> **Task**
Print the full listing below exactly, keeping every character as it stands.

> **Recorded information**
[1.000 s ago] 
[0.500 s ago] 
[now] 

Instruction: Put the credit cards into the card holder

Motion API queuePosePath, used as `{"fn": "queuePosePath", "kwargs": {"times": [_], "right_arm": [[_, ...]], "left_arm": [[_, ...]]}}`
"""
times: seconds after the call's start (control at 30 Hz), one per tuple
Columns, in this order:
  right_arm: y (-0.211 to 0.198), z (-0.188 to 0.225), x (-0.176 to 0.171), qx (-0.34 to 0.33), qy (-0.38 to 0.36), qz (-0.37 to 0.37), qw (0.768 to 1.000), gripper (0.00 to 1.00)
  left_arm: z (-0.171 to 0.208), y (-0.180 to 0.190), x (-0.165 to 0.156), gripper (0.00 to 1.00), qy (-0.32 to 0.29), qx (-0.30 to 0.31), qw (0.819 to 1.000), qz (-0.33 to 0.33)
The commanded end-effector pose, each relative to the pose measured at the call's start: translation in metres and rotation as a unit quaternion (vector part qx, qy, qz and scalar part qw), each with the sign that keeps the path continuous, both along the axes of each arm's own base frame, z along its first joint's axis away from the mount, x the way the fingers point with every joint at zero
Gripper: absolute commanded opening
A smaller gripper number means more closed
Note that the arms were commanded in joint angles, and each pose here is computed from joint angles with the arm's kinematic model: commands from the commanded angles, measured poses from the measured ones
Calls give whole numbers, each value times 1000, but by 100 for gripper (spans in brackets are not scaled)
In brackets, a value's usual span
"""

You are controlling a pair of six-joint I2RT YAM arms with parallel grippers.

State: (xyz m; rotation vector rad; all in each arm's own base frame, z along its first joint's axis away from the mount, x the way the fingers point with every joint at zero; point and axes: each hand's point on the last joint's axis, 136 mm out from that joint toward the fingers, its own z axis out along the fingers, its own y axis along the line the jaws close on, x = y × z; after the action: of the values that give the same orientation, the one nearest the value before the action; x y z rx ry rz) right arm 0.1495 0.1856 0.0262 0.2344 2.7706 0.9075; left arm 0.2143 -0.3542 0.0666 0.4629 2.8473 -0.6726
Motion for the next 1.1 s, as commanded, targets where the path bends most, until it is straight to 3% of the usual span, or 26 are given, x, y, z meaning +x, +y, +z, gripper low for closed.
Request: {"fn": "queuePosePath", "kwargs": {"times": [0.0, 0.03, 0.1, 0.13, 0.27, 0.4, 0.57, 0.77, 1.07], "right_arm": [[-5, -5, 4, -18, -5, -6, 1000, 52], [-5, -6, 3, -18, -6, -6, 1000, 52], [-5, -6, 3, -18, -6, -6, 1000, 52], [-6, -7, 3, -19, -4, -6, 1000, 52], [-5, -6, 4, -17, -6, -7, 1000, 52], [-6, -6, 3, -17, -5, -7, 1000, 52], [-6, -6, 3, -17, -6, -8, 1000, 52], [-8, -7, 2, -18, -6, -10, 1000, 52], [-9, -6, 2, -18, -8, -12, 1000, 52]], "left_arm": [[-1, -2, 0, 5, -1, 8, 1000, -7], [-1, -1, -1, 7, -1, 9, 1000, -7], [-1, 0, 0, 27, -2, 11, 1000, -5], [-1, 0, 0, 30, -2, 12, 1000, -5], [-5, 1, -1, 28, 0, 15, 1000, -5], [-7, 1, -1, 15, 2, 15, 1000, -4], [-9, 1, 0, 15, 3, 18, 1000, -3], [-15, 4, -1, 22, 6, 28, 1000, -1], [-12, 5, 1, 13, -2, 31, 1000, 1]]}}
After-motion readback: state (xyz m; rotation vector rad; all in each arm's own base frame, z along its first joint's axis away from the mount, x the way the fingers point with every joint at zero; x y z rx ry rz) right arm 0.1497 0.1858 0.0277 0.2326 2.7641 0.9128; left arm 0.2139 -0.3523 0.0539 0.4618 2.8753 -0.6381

> **Response below**
[1.000 s ago] 
[0.500 s ago] 
[now] 

Instruction: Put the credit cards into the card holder

Motion API queuePosePath, used as `{"fn": "queuePosePath", "kwargs": {"times": [_], "right_arm": [[_, ...]], "left_arm": [[_, ...]]}}`
"""
times: seconds after the call's start (control at 30 Hz), one per tuple
Columns, in this order:
  right_arm: y (-0.211 to 0.198), z (-0.188 to 0.225), x (-0.176 to 0.171), qx (-0.34 to 0.33), qy (-0.38 to 0.36), qz (-0.37 to 0.37), qw (0.768 to 1.000), gripper (0.00 to 1.00)
  left_arm: z (-0.171 to 0.208), y (-0.180 to 0.190), x (-0.165 to 0.156), gripper (0.00 to 1.00), qy (-0.32 to 0.29), qx (-0.30 to 0.31), qw (0.819 to 1.000), qz (-0.33 to 0.33)
The commanded end-effector pose, each relative to the pose measured at the call's start: translation in metres and rotation as a unit quaternion (vector part qx, qy, qz and scalar part qw), each with the sign that keeps the path continuous, both along the axes of each arm's own base frame, z along its first joint's axis away from the mount, x the way the fingers point with every joint at zero
Gripper: absolute commanded opening
A smaller gripper number means more closed
Note that the arms were commanded in joint angles, and each pose here is computed from joint angles with the arm's kinematic model: commands from the commanded angles, measured poses from the measured ones
Calls give whole numbers, each value times 1000, but by 100 for gripper (spans in brackets are not scaled)
In brackets, a value's usual span
"""

You are controlling a pair of six-joint I2RT YAM arms with parallel grippers.

State: (xyz m; rotation vector rad; all in each arm's own base frame, z along its first joint's axis away from the mount, x the way the fingers point with every joint at zero; point and axes: each hand's point on the last joint's axis, 136 mm out from that joint toward the fingers, its own z axis out along the fingers, its own y axis along the line the jaws close on, x = y × z; after the action: of the values that give the same orientation, the one nearest the value before the action; x y z rx ry rz) right arm 0.1495 0.1856 0.0262 0.2344 2.7706 0.9075; left arm 0.2143 -0.3542 0.0666 0.4629 2.8473 -0.6726
Motion for the next 1.1 s, as commanded, targets where the path bends most, until it is straight to 3% of the usual span, or 26 are given, x, y, z meaning +x, +y, +z, gripper low for closed.
Request: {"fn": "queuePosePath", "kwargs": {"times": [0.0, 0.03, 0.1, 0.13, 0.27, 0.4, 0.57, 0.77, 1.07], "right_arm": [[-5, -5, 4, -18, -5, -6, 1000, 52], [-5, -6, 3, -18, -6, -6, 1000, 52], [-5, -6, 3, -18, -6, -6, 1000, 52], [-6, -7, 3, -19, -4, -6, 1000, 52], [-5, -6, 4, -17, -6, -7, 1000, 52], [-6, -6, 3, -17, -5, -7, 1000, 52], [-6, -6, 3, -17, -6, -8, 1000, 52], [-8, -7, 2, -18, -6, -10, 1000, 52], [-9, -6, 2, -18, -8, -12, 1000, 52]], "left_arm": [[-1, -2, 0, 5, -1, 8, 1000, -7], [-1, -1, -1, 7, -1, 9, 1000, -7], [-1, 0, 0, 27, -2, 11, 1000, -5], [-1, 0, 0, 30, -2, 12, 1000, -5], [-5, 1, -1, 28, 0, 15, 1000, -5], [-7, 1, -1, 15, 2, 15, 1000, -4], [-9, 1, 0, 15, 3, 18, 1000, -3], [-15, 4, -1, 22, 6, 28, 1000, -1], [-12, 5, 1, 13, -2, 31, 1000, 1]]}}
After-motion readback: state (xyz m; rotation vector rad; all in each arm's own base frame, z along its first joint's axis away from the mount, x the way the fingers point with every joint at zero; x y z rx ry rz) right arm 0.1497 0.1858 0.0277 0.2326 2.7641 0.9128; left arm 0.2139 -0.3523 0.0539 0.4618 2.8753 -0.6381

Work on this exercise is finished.